Keeping Up To Date

As a developer, I often hear that developers need to keep up to date with new technologies. They need to be continuously learning new things. For a lot of people, this seems to raise a few questions, the most common of which seem to be: why, when, and how?

These are all very valid questions, and I honestly haven't really thought about deep seeded answers to them, which is actually why I'm writing this post. Although I personally do try to learn new things, and I tell my co-workers that they should too, I've never really thought about why, how, or when this should be done.

Why Upgrade?

There are several reasons to upgrade your skills. First, let's consider your job. If you're working for an agency, it makes sense that you keep up to date in order to offer your clients cutting edge technologies. What if you develop internal, or proprietary systems? Your users still deserve the best experience you can give them. And your managers deserve to have you work as efficiently and effectively as possible. So, why not try something like Grunt for automating tasks, or Vagrant to maintain development environments? Sure, there is likely still a need for "the way we've always done it", but why not push that? Why not consider there might be (and likely is) a better way?

If not for your work, do it for yourself. Maybe you aren't in a position to implement new technologies or ideas in the workplace, sometimes it's just too hard tom institute that kind of change. But that doesn't mean there aren't benefits to learning new things. First of all, if you're stuck doing the same old thing day in and day out, you can get really bored. You start losing your creativity. You will actually find it harder to solve problems when the do arise, because you've spent so much time thinking inside such a narrow box. If you ever want to move beyond that position of doing the same old thing, you'll need these new skills at any place outside of where you currently work.

Typically new technologies emerge for a reason. They don't just exist for the sake of existing. They are created to solve problems. Maybe the problem they solve isn't one you've encountered, or one that stops everything from working, but what if the technology just makes things better? Embrace that! It keeps your brain moving, and it makes you significantly more valuable to any employer.

When to learn?

It seems this is a touchy subject for some people. Managers obviously want you to learn on your own time, but developers often seem reluctant to learn something on there time, if it's something that is required for their job. So, when should you learn? YES.

Learning on your time

Why are you a developer? I would assume you are a developer because you like to write code, or build interfaces, or do whatever it is you do. Why would you want to be stuck with the same old thing? It's likely a comfort issue or something, but that's all the more reason to learn on your time. Get excited about development again. Find whatever it is that lead you down this path in the first place, and find that spark again. You should love learning new things! Make time to do it! Take this time to develop your own pet project. Think of something you want to do (please, not another to-do app), and build it in a language you've never used. Or with a framework you're unfamiliar with. You'll learn something new, and possibly solve a problem for yourself.

Learn on someone else's time

Learning at work is a great thing to do! Even in the most dynamic environment, it's still easy to become "the expert" in one particular area, or on one particular system and totally miss out on new technologies.
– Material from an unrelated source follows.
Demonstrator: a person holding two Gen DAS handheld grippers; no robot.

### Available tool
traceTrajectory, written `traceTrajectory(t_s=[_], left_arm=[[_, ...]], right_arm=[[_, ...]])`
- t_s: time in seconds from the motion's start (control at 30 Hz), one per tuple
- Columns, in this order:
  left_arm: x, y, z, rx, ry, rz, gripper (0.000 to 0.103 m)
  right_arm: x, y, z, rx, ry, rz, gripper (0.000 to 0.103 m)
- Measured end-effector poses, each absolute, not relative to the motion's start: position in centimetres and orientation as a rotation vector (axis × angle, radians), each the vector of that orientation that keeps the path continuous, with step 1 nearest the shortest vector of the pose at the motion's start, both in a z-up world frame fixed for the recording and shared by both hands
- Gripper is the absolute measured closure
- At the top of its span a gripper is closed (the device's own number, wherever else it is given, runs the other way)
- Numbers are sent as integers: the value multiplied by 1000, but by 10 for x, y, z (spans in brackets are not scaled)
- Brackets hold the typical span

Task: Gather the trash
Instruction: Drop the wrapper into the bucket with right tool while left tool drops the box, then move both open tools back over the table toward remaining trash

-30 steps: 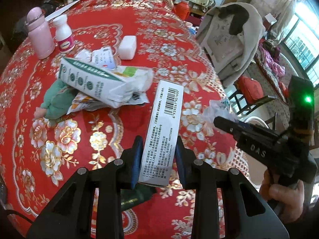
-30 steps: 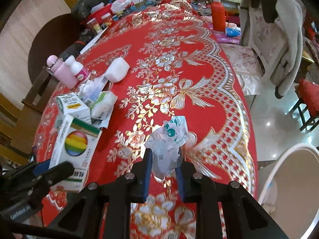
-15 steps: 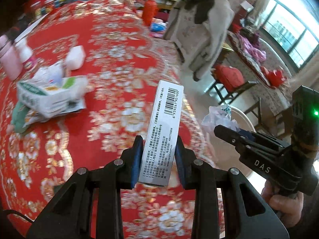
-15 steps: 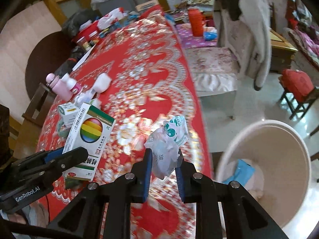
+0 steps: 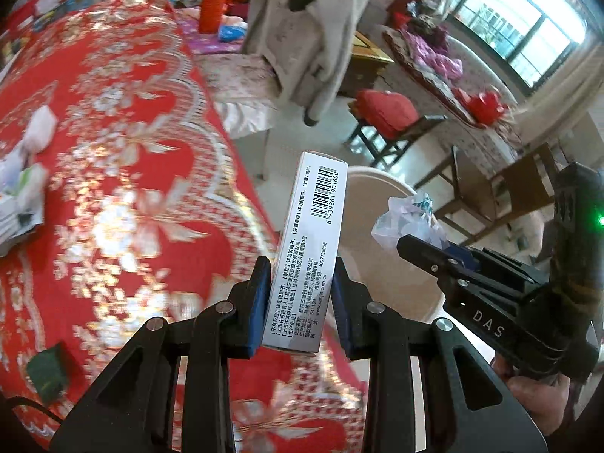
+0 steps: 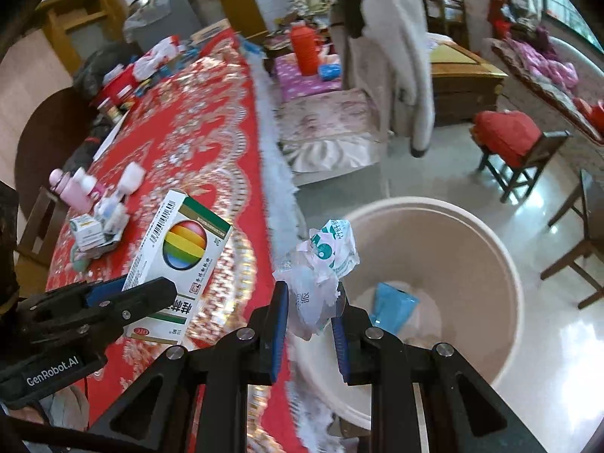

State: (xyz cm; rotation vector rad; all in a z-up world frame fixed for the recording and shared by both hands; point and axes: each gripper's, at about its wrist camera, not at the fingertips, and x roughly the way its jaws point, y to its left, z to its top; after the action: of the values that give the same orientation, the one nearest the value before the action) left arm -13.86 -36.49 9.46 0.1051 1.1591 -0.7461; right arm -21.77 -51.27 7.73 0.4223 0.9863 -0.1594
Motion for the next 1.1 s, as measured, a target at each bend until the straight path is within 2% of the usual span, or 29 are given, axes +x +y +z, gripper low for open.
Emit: traceTrajectory(t_s=[0.43,0.8,0.83,0.87,0.9,0.93,0.97,1.1], left_arm=[[-160,-424,74,119,1212,-809,74],[-164,-442,63,98,1219,-811,72],[-164,-444,62,96,1220,-810,71],[-163,-443,61,90,1223,-812,65],[-162,-443,61,78,1228,-820,57],[-162,-444,61,64,1232,-829,53],[-161,-444,61,50,1236,-834,49],[-162,-446,63,60,1226,-825,49]], right_arm=[[-252,-568,54,482,1037,-230,82],[-262,-589,39,506,1074,-242,82],[-262,-592,37,510,1084,-249,82],[-263,-593,37,515,1090,-250,81],[-264,-596,36,519,1096,-253,77],[-265,-597,35,520,1097,-255,69],[-265,-599,36,520,1095,-258,66],[-265,-599,37,520,1092,-252,65]])
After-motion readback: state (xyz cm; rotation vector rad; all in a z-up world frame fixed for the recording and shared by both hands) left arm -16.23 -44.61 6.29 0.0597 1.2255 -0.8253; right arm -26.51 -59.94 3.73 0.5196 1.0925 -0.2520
Don't let this happen, push to be part of new projects, or work to apply new technologies to your existing projects. I firmly believe that managers should a lot time to developers learning new things. Especially if that thing is something new to the company, or new to the project. Take time to experiment. Get training. Maybe there isn't a budget available for training courses or conference, but set up internal training sessions with other developers. This is incredibly important if the technology is new to the company or project. For example, the company I work for first built there site in 1995. A few years later, they hired a developer who is still with us today. When she started, JavaScript wasn't something used commonly on websites, and was certainly a lot different where it was being used. She deserves the time, at work, to advance those skills.

How to keep up to date?

There are a lot of ways to keep up with changes. Depending on your situation, these may not all work, but I'm sure something will!

First, I say get on Twitter. Find a hashtag that fits what you're interested in, or something you know about already. Maybe that's #frontenddev, or #javascript. In there you'll find blog posts, questions, tutorials, all sorts of things. Find a tutorial and try it. If you come across something you haven't heard of yet, focus on that for awhile. Subscribe to newsletters and blogs. Read as much as you can, and find as many tutorials as you can. When you find these posts on Twitter, follow that user! They (along with their followers) can provide a wealth of valuable resources.

Attend conferences! This can be tough. They can be costly, but are incredibly valuable. If the content of the conference is applicable at work, ask your employer to either cover your expenses, or at the very least split them with you. Thousands of developers attend conference to share ideas, thoughts, and experiences, and to learn from others. You will hear discussions on best practices, standards, and trends. It's a great way to meet people who do what you do.

Find Courses - Personally, I prefer to learn through tutorials, reading, experimenting, and discussions (like at conferences). But if that doesn't work for whatever reason, try your local college. See if there is a night school course available. Ideally this would be something that helps you at work, but really, anything is better than learning nothing!


Keep your brain working, keep your skills valuable, and have fun.